By 1966 the still-green EEOC had adopted disparate impact as the ultimate criterion, under pressure from feminists as well as the civil rights movement.
 ...the EEOC had inadvertently accelerated the social and political momentum of the civil rights movement toward a result-centered strategy that would equate race and sex in EEO enforcement. The new strategy would seek to determine the extent of both race and gender discrimination, and potentially the extent of any other categories of alleged discrimination, not by attempting to ascertain intent on a case-by-case basis, but rather by broadly applying a proportional model of statistical representation in the workforce.

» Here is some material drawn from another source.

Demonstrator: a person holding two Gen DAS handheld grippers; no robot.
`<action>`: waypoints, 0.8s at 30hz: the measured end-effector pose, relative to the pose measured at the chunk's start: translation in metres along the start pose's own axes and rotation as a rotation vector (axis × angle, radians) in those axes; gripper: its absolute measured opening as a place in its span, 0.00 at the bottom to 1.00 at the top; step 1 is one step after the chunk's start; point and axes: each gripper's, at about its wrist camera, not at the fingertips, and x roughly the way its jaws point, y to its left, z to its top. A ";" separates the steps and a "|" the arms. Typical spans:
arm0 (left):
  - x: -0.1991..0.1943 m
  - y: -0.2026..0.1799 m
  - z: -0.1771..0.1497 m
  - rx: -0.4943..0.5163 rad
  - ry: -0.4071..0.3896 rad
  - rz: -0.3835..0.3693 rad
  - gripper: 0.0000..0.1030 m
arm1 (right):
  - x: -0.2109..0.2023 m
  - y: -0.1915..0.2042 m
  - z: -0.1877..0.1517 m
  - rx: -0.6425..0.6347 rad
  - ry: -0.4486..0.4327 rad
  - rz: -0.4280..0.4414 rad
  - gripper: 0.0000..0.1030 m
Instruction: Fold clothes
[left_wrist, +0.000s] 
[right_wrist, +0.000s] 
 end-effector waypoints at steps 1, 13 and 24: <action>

...an opposing theory was pushed by the Nixon administration...based on an implicit theory of group rather than individual rights. Its core model was one of proportional representation of racial and ethnic groups, and it emphasized substantive rather than procedural equality. By the end of the Johnson administration the proportional or equal-results model was coming to dominate the enforcement strategies of the EEOC...the Nixon administration in its first year revived the moribund Philadelphia Plan...When...Congress reacted in dismay that autumn by trying to strip away the Plan's provision for job quotas, the Nixon administration hurled the full force of its lobbying muscle against them. 
By the Carter administration affirmative action was in effect as a "temporary" expedient in public pronouncements that was quickly (and more or less deliberately) morphing into an institution.
 That same year [1977] Justice Blackmun in Weber agreed that quotas wer
"a temporary tool for remedying past discrimination without attempting to 'maintain' a previously achieved balance." Yet despite these disclaimers from the highest authorities, everything we know about the normal politics of social regulation points in the opposite direction. In pluralist America, interest groups have historically entrenched themselves in the political infrastructure in defense of their claimed rights and entitlements.
Indeed. Groups like, say, Southeast Asians, entitled to entrench themselves in the political infrastructure, claiming their right to explain America to us.